Все, о чем мечтала пожилая женщина, – исправить ошибки прошлого; вернуть любовь единственного родного человека на всем белом свете; вернуть пускай часть ее.
Но если это и было возможно, то она не успела. Этан погиб в чудовищном пожаре.
Для меня оставалось непостижимой тайной, как ей удалось вновь не взяться за бутылку.
Я доел вторую порцию пирога и с нежностью посмотрел на миссис Уэлч.
– Спасибо вам.
– Ешь на здоровье, – ответила она, стоя ко мне спиной.
Когда она повернулась, в ее глазах стояли слезы. Не все жаждут помнить свое прошлое. Порой оно не вызывает ничего, кроме ненависти к себе.
Миссис Уэлч хотела что-то сказать, но, увидев мое лицо, не удержалась и прыснула. Потом спохватилась и прижала ладони ко рту, как бы извиняясь за свою реакцию. Но глаза, блестящие от слез, продолжали игриво улыбаться.
– Что такое?
– Твой глаз, – сказала она.
Я взял зеркало, стоящее на холодильнике, и взглянул в него.
Глазной протез сбился, и я походил на хамелеона: зрачки смотрели в разные стороны сильнее обычного. Это и вправду выглядело очень комично.
– Прости меня.
Я усмехнулся, глядя в зеркало.
– Да бросьте. Это действительно смешно.
Поправив протез, я выкурил сигарету, допил бутылку «Миллера» и пошел в комнату.
Засыпая, я против воли представлял перед глазами старинную книгу в золотом тиснении, инкрустированную бриллиантами и рубинами размером с голубиное яйцо.
Я судорожно шарил рукой в темноте по тумбочке в поисках зажигалки и пачки сигарет. Мой единственный глаз щипало от пота. Тело била привычная дрожь. Она сопровождает каждое пробуждение от кошмара. Но в этот раз дрожь была особенно сильной.
Потому что этот сон я видел впервые.
Сбросив мобильник на пол, я смог-таки найти сигареты и зажигалку.
Я в баре. Передо мной кружка пива. Сизый табачный дым заполняет все пространство вокруг. Играет музыка где-то в глубине зала.
Оторвав фильтр, я закурил. Глубоко затянулся. Медленно выпустил дым через ноздри.

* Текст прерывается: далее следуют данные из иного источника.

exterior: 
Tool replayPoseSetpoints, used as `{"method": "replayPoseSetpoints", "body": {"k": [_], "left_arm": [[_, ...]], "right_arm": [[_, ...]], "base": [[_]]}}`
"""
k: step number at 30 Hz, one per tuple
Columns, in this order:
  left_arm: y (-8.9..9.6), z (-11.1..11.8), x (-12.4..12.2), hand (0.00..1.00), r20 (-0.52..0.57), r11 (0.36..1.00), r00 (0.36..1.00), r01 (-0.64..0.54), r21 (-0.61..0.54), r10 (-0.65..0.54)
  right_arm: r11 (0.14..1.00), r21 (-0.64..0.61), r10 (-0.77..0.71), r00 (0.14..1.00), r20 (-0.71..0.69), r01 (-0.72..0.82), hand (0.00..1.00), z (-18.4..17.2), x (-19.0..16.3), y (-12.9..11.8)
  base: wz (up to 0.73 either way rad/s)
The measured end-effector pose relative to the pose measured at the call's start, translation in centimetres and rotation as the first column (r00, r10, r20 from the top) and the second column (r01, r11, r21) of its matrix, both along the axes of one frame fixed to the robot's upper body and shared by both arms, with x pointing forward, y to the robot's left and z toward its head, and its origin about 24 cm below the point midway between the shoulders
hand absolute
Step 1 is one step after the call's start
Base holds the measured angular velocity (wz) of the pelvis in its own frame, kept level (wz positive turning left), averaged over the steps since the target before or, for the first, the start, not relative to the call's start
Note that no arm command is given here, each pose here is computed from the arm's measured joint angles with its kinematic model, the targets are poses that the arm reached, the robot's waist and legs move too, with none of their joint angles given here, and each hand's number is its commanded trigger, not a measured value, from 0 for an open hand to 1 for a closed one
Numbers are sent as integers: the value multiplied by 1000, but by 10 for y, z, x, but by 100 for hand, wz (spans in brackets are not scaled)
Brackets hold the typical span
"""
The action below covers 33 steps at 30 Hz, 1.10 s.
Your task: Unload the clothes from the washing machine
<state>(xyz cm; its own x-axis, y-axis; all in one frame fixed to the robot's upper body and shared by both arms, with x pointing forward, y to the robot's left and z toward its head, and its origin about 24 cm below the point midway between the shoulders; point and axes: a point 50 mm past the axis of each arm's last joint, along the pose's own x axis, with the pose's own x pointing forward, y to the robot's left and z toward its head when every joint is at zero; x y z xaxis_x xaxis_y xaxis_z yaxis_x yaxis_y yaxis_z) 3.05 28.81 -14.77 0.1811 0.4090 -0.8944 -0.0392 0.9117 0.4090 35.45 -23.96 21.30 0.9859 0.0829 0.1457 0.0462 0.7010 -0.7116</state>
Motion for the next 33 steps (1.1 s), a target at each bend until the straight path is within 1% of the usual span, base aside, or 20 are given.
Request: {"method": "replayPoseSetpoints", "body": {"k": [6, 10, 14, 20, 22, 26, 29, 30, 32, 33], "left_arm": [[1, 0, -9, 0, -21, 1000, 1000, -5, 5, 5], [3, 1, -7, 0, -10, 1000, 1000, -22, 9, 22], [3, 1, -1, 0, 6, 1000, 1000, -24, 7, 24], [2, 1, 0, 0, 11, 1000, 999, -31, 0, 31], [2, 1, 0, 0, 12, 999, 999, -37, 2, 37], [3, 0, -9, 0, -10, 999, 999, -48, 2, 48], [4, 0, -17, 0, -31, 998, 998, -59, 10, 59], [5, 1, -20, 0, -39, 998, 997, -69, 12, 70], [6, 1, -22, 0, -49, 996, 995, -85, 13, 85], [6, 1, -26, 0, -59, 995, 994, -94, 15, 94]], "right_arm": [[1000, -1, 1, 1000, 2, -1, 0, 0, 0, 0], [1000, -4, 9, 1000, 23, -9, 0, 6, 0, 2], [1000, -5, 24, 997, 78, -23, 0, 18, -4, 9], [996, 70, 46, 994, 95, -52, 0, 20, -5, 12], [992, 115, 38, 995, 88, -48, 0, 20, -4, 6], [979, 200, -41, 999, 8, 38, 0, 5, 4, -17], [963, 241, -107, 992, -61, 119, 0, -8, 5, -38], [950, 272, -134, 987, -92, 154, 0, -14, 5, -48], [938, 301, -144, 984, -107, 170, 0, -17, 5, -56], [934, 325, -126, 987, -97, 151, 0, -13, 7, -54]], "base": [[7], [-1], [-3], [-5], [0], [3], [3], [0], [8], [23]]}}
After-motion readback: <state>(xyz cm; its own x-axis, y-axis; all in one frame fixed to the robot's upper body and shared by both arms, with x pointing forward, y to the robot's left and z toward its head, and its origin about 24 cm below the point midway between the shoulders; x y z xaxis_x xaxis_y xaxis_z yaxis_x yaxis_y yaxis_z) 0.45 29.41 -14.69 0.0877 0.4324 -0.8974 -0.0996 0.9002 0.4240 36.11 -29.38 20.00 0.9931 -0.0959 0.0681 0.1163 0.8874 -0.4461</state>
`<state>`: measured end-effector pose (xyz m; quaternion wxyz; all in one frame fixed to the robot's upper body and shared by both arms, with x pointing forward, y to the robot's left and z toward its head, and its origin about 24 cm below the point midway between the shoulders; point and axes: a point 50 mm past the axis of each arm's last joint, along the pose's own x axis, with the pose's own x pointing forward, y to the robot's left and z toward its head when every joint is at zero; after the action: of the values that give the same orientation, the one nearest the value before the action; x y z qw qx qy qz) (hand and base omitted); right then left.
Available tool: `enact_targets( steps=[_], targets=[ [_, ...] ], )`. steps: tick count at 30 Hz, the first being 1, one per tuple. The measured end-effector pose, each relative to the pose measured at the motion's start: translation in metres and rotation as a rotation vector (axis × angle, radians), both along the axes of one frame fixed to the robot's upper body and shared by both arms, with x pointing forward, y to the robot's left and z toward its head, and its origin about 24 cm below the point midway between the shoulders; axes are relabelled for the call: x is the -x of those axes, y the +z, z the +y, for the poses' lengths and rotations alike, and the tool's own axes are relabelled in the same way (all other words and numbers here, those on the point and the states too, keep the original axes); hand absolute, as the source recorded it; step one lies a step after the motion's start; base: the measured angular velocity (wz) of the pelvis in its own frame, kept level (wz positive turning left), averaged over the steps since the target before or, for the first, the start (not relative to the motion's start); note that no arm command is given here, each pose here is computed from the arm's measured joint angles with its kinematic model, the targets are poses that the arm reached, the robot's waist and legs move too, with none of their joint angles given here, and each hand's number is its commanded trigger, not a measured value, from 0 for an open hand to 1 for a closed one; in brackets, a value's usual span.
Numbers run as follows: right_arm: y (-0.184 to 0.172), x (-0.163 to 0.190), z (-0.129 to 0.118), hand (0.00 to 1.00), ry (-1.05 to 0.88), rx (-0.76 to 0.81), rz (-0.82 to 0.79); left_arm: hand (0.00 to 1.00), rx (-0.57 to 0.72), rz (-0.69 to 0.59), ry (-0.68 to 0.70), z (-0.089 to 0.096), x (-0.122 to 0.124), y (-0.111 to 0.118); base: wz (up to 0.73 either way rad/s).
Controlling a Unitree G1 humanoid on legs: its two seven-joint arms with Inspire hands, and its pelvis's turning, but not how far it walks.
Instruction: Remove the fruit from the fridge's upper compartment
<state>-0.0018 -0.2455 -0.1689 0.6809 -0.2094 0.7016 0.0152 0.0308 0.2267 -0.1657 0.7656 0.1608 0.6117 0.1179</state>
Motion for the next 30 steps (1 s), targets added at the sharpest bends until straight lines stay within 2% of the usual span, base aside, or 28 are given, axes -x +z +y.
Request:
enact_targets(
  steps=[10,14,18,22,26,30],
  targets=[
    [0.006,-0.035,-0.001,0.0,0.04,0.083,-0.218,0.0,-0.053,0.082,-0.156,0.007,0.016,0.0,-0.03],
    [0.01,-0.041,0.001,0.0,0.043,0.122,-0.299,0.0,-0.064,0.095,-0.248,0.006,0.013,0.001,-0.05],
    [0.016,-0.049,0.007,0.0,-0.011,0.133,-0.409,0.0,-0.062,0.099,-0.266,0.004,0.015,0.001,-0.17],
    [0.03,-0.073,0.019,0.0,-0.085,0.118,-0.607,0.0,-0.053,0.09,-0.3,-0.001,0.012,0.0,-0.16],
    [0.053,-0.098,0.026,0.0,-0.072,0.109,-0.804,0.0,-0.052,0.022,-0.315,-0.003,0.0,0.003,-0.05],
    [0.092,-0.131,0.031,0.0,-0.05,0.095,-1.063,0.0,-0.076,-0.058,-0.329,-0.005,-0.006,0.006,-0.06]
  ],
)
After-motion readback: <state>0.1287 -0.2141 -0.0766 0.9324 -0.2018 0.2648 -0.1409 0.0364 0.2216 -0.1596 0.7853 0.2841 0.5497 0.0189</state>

Он подходит ко мне. Протягивает руку для приветствия.
В комнате кромешная тьма, но я все равно сижу с закрытыми глазами. Я боюсь, если открою их, обрывки сна растворятся во мраке ночи. Даже сейчас я почти ничего не помнил и старался удержать хоть что-то. Сон, этот кошмарный сон, он был таким ярким, таким… реальным. А сейчас о нем напоминала только дрожь и липкий холодный пот, соленые капли которого разъедали глаз.
Но я помнил самое главное.
Мы пьем. Он все время что-то говорит, что-то рассказывает. Смеется. Шутит.
Доктор Шарп говорил: «Вы не можете режиссировать свои сны, перегружая их символикой и кодируя образы сложными метафорами». Сейчас я это понимал. Я это чувствовал. Никаких метафор. То, что мне приснилось, – это мое прошлое. Мои воспоминания.
Теперь мы на улице. Его огромный кулак разбивает мне губы; ломает нос. Я падаю. И тогда он начинает пинать меня в живот.
Он в стельку пьян. Что-то кричит.
Уголек обжег губы, и я прикурил вторую сигарету.